Survey finds few have aids for handicapped and many don’t provide basic necessities like seating or even a roof.

An Israeli bus stop.
Yaron Kaminsky

In the grandiose plans to improve public transportation in Israel, the humble bus shelter gets short shrift compared to new highway interchanges, railroad lines and airport terminals. But the fact is that bus riders spend a lot of time in them, and few provide the basic services they are supposed to.

Every morning Itzik Ben-David and his guide dog take the bus to the Tel Aviv headquarters of the Center for the Blind in Israel. All too often, there’s no empty seat in the shelter. In addition, some shelters still don’t have Braille signs indicating which buses stop there, despite the law mandating them.

The dismal state of Israel’s bus shelters has now been documented by Or Yarok.

Volunteers from the traffic safety organization who inspected 364 shelters in over 100 communities found many shelters in bad shape and a lack of posted information on schedules.

Despite a 2014 promise by Transportation and Road Safety Minister Yisrael Katz to make bus shelters accessible to people with disabilities, 71% of the examined shelters lacked Braille signs and 20% were not wheelchair-accessible.

“In many places bus stops look like something from the Third World, without consideration at all for people with special needs,” said Or Yarok CEO Shmuel Aboav.

Nearly half the shelters surveyed lacked big signs with the numbers of the buses they service.
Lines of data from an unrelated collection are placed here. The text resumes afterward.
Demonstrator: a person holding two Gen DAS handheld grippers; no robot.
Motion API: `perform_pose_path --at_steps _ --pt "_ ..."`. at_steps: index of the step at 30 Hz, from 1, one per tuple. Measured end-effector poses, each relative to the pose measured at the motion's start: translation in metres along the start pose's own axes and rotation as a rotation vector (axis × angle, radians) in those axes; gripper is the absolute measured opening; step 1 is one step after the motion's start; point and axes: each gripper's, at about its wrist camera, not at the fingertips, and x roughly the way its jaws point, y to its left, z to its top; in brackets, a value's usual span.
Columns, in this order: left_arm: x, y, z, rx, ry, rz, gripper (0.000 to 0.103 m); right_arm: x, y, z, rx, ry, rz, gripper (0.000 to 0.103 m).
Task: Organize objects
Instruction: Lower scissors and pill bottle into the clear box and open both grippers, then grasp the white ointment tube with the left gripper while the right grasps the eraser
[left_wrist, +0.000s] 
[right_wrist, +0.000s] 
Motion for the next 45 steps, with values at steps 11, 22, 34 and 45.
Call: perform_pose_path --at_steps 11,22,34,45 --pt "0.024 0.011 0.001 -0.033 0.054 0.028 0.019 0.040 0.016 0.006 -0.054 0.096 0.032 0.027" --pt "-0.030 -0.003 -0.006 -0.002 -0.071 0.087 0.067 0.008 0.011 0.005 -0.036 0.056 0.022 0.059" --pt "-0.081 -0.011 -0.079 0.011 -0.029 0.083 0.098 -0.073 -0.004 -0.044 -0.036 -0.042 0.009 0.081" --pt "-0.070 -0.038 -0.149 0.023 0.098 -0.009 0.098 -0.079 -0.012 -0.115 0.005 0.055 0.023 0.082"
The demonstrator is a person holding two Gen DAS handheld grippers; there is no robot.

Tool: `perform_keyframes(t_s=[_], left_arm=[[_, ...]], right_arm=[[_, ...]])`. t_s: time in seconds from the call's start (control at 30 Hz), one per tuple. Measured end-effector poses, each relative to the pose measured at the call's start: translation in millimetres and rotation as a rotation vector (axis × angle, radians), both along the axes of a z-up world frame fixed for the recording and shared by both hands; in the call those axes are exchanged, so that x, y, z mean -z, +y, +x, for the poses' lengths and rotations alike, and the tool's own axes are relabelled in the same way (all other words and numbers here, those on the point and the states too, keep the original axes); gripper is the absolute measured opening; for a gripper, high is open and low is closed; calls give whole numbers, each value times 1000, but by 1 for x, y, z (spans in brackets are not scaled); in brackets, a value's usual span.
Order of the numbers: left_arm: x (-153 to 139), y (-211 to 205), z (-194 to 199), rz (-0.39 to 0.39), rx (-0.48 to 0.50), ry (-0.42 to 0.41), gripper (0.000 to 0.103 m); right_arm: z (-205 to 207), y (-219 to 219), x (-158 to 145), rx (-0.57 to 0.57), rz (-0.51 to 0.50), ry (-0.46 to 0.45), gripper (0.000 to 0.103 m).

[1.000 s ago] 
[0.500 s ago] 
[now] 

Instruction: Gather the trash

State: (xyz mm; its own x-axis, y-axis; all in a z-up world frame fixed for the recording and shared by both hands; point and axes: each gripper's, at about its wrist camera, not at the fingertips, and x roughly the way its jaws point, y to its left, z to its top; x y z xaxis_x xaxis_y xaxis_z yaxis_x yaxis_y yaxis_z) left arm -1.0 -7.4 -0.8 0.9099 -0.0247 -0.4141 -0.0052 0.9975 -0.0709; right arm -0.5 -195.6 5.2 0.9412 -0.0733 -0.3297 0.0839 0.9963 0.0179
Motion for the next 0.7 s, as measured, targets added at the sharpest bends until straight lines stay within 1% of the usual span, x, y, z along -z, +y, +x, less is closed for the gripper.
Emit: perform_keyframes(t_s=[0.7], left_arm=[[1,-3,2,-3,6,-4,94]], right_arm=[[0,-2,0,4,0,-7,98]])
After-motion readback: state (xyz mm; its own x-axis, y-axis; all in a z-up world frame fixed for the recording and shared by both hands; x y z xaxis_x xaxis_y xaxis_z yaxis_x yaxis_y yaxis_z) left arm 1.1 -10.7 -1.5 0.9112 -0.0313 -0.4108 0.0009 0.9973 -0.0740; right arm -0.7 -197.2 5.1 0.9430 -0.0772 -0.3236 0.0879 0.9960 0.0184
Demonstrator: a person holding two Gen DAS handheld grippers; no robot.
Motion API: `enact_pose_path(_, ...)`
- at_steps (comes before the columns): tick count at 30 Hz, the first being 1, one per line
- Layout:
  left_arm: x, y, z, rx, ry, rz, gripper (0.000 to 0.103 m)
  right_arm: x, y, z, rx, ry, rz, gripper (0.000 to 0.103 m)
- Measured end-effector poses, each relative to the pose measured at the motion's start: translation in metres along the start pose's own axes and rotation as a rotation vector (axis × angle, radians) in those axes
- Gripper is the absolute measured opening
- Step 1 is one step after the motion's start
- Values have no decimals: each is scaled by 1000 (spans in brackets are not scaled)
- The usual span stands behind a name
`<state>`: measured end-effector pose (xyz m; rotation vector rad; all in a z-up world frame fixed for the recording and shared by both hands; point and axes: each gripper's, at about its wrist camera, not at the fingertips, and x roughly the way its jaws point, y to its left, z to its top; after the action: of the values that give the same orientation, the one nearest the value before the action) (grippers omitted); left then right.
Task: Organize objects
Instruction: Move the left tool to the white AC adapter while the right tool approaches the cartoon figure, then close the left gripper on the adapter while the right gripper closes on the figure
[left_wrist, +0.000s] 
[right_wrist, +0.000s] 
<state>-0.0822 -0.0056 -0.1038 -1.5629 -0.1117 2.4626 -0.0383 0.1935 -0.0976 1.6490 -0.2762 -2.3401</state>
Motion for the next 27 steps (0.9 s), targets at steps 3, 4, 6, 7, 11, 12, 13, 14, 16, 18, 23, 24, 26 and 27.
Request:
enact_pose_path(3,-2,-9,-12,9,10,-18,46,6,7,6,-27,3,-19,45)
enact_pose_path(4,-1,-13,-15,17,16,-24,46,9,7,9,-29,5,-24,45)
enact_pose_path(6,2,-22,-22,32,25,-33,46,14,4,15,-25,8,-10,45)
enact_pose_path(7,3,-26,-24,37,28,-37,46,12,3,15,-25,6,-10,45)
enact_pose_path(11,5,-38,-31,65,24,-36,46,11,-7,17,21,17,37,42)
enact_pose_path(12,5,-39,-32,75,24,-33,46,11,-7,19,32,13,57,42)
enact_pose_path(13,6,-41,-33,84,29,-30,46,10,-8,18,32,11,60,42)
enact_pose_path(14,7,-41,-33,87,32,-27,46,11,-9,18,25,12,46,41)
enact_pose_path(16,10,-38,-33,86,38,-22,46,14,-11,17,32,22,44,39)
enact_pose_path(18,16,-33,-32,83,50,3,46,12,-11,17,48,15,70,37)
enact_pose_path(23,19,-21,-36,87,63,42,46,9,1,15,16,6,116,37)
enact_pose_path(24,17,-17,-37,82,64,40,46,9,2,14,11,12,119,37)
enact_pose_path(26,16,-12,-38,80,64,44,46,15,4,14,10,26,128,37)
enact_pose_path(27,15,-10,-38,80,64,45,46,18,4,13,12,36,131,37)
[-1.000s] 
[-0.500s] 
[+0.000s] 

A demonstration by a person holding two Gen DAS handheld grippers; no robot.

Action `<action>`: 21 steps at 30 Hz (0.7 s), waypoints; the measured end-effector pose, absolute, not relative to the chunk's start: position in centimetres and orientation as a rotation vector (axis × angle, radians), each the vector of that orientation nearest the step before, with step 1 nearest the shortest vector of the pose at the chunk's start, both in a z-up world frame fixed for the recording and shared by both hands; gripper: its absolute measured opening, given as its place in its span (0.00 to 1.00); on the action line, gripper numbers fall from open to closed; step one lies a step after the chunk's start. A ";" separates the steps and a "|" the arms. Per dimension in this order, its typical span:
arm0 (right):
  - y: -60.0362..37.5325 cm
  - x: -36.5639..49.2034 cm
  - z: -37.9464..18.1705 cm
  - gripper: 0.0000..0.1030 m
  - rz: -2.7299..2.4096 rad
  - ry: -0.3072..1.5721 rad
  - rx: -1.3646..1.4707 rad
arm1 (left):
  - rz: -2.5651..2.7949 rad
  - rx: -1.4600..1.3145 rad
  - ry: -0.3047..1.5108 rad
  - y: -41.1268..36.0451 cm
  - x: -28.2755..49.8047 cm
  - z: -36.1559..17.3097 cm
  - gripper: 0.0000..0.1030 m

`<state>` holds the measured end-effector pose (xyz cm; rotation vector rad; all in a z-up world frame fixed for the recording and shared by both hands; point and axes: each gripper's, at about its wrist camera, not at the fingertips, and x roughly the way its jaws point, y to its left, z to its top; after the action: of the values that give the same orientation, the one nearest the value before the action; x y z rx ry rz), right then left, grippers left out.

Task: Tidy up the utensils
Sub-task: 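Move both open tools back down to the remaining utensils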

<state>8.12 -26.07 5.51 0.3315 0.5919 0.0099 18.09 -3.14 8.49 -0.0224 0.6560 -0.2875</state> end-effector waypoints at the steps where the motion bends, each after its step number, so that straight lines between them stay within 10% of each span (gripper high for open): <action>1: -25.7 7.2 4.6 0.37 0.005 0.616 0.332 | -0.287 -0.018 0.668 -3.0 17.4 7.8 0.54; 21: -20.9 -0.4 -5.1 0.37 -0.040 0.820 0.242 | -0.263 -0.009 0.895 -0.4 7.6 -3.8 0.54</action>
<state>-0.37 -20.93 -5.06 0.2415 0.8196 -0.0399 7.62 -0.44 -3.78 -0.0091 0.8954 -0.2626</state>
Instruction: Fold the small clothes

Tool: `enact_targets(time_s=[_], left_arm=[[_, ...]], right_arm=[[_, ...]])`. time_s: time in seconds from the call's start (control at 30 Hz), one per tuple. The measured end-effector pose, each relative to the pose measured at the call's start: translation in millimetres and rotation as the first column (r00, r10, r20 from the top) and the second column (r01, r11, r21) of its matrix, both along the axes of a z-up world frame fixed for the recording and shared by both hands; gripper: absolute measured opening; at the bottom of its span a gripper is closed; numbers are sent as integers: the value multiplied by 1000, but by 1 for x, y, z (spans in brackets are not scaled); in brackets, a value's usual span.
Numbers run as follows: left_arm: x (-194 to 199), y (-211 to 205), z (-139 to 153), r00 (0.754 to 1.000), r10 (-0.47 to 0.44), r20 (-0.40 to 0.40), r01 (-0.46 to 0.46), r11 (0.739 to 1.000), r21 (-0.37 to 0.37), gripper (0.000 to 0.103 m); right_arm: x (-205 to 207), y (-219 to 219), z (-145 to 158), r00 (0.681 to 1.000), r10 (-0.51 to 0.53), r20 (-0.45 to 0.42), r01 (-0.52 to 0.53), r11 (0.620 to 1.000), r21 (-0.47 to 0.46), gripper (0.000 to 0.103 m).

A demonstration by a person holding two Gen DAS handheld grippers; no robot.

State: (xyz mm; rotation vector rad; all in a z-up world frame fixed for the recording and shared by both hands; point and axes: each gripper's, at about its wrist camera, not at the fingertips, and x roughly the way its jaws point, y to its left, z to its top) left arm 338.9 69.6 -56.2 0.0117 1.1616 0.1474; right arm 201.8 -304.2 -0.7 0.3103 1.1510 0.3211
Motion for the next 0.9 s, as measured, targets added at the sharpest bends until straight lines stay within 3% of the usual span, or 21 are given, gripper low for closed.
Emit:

More than a quarter didn’t have schedules posted, or they were out of date. Proper seating was missing from 11% of the shelters, while 10% lacked the yellow signs listing bus lines and destinations and 8% didn’t have a roof.

One reason bus shelters are neglected is because three bodies are responsible for maintaining them — local government, the Transportation Ministry and the bus operators — but none of them has ultimate responsibility.

Aboav said the dismal state of the country’s bus shelters led many people to use their cars instead.

Figures from the National Public Transportation Authority released this week bear this out: While bus ridership climbed 6.5% in the first eight months of the year, traveling by train jumped 15.2%. The number of new cars on Israel’s road in the first nine months of the year rose 20.4% from a year earlier.

“People are fed up with waiting in the blazing sun and in the rain while waiting for a bus, so they take a car instead,” said Aboav. “The Transportation Ministry has to upgrade all of the country’s bus shelters as required by law to make waiting for the bus more pleasant and secure.”